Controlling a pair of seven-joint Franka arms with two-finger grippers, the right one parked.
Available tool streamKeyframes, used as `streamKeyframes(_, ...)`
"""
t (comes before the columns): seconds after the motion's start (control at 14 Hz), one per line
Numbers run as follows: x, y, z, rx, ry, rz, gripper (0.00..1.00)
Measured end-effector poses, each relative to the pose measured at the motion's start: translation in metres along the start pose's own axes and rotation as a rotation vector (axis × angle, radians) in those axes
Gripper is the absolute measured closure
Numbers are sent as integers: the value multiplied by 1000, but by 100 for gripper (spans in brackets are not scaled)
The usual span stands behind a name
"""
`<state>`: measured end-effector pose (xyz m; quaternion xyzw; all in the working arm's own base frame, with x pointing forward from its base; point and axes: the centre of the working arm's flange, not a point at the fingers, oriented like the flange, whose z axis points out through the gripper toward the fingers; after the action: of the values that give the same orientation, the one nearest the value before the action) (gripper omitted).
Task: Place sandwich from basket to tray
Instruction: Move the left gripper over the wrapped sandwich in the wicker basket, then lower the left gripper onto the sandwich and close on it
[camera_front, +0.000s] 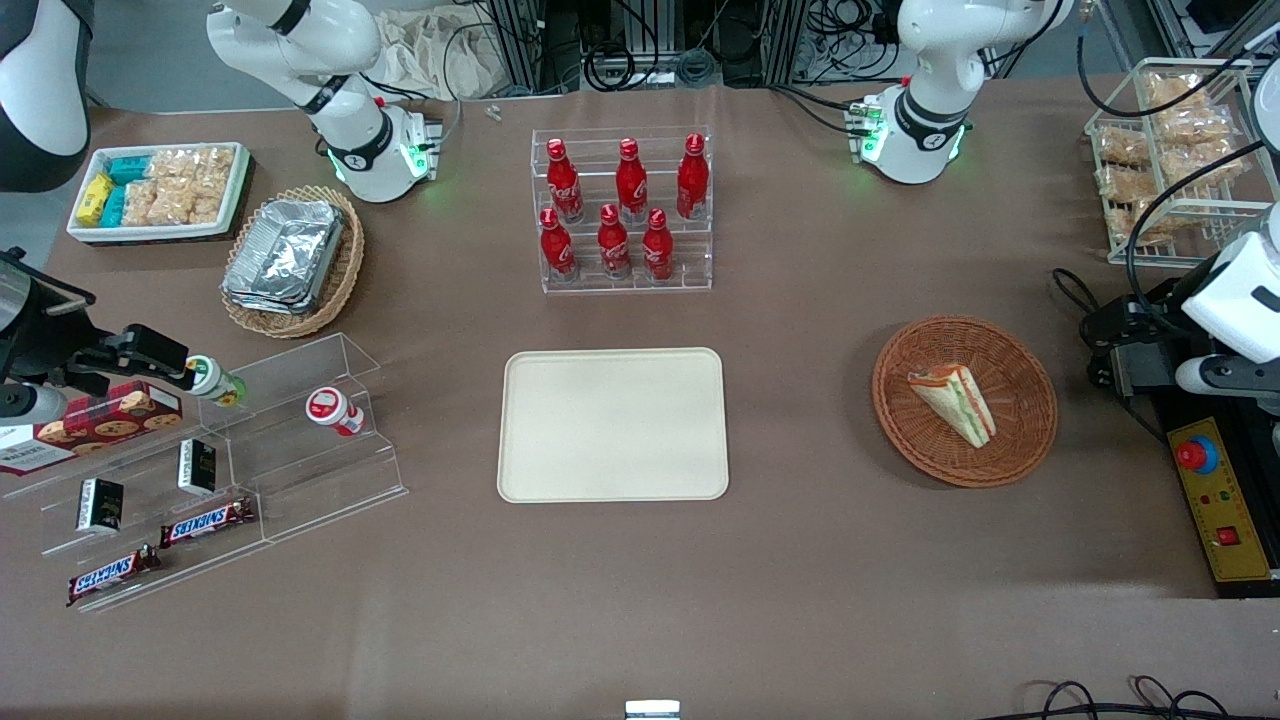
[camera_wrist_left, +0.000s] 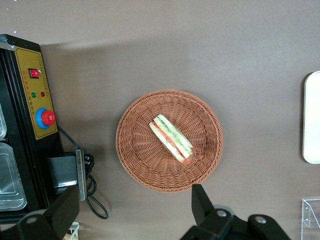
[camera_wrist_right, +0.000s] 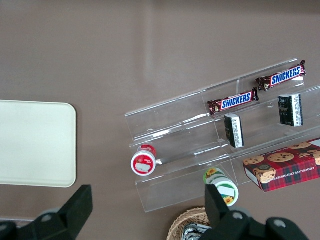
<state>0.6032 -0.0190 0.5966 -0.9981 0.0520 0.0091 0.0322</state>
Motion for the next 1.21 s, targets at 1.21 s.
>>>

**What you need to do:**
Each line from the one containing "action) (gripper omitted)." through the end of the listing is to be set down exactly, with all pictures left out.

**Your solution:**
`<state>`: measured end-effector pose (xyz m; quaternion xyzw; all in the working arm's own base frame, with x pointing forward from its base; point and axes: the centre of the working arm's flange, not a point at the fingers, oriented like the flange, whose z axis points out through the gripper toward the fingers; after the action: of the values that give the same orientation, the one nearest the value before the action) (gripper omitted).
Task: Place sandwich from basket to tray
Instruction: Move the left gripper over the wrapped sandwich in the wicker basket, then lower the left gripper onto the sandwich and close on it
[camera_front, +0.000s] 
[camera_wrist_left, +0.000s] 
[camera_wrist_right, +0.000s] 
<state>0.6032 -0.0190 0.5966 -0.9981 0.0520 0.0091 0.0322</state>
Motion for the next 1.21 s, targets at 1.21 s.
>>>

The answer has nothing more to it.